AIM OF THE TASK
Return the run of lines below that opens with the line containing "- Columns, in" and closes with the line containing "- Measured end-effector", keeping each one exact.

= Beginning of Section =

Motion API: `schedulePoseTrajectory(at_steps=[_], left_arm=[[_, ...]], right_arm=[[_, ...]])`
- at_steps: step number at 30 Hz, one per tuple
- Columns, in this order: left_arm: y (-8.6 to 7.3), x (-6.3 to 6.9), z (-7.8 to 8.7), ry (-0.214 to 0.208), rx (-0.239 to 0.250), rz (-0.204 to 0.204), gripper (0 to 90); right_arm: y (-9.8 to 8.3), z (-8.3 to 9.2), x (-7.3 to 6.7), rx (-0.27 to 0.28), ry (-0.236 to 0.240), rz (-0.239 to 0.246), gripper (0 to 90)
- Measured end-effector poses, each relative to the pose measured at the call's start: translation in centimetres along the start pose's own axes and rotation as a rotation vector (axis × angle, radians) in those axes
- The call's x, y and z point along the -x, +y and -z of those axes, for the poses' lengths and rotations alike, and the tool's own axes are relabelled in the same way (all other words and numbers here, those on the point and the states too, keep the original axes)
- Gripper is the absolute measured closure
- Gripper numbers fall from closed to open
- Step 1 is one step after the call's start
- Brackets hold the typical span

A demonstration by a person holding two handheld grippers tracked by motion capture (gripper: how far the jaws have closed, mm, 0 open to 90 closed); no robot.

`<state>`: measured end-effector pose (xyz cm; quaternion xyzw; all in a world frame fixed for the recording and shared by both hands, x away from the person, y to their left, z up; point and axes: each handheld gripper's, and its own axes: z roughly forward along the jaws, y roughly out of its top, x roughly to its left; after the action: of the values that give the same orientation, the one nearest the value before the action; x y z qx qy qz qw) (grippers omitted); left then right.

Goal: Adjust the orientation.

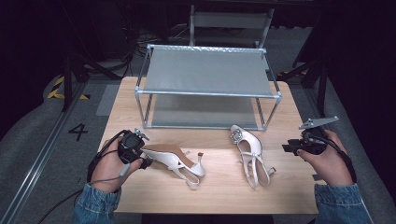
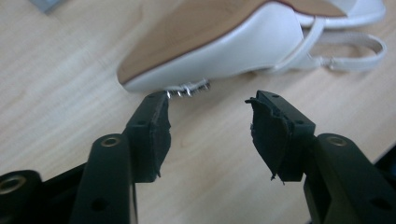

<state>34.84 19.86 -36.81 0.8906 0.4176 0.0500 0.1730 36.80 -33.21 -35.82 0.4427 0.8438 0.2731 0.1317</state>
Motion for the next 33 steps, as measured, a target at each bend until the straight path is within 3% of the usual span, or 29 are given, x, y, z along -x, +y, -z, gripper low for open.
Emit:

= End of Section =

RESPONSE BOX
- Columns, in this order: left_arm: y (-8.6 to 7.3), x (-6.3 to 6.9), z (-7.8 to 8.7), ry (-0.214 to 0.208), rx (-0.239 to 0.250), rz (-0.204 to 0.204), gripper (0 to 90); right_arm: y (-9.8 to 8.3), z (-8.3 to 9.2), x (-7.3 to 6.7), rx (-0.27 to 0.28), ry (-0.236 to 0.240), rz (-0.239 to 0.246), gripper (0 to 90)
- Measured end-effector poses, each relative to the pose measured at the call's start: translation in centimetres along the start pose's own axes and rotation as a rotation vector (axis × angle, radians) in those axes

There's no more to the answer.